Beginning with the line that contains "Draw the outline of the **right", extract each line through the end of the listing below, with no additions or omissions.

[Data extract Boundary: Start]

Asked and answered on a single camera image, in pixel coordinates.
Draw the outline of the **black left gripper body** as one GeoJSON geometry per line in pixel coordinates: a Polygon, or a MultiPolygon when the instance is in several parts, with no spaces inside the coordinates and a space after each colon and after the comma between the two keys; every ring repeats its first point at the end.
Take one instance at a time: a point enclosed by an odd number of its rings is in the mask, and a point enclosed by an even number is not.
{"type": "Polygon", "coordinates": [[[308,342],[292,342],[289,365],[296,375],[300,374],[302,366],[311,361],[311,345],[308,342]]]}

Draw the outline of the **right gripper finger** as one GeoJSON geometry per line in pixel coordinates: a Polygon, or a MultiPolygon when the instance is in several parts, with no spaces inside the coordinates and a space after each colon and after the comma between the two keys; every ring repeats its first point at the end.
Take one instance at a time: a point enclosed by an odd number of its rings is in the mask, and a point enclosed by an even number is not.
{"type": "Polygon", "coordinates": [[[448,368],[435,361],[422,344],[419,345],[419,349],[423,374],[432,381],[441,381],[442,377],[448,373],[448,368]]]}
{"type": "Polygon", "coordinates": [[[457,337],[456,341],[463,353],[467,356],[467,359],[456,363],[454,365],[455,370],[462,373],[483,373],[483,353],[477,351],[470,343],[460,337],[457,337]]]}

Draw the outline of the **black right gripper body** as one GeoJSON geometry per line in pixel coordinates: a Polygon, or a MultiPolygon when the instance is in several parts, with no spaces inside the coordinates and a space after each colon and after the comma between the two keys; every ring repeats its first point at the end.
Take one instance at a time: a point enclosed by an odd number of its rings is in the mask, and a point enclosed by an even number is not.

[Data extract Boundary: End]

**Solution to this task**
Draw the outline of the **right gripper finger** as one GeoJSON geometry per line in pixel coordinates: a Polygon, or a MultiPolygon when the instance is in several parts, with no spaces inside the coordinates and a space after each colon and after the comma between the two keys; every ring repeats its first point at the end.
Take one instance at a time: a point enclosed by an odd number of its rings is in the mask, and a point enclosed by an even number is not.
{"type": "Polygon", "coordinates": [[[448,368],[435,361],[422,344],[419,345],[419,349],[423,374],[432,381],[441,381],[442,377],[448,373],[448,368]]]}
{"type": "Polygon", "coordinates": [[[457,337],[456,341],[463,353],[467,356],[467,359],[456,363],[454,365],[455,370],[462,373],[483,373],[483,353],[477,351],[470,343],[460,337],[457,337]]]}

Draw the outline of the **black right gripper body** as one GeoJSON geometry per line in pixel coordinates: a Polygon, or a MultiPolygon when the instance is in several parts, with no spaces inside the coordinates and a space after each colon and after the comma between the two keys; every ring repeats its first point at the end.
Take one instance at a time: a point enclosed by an odd number of its rings is in the mask, and a point enclosed by an even number is not.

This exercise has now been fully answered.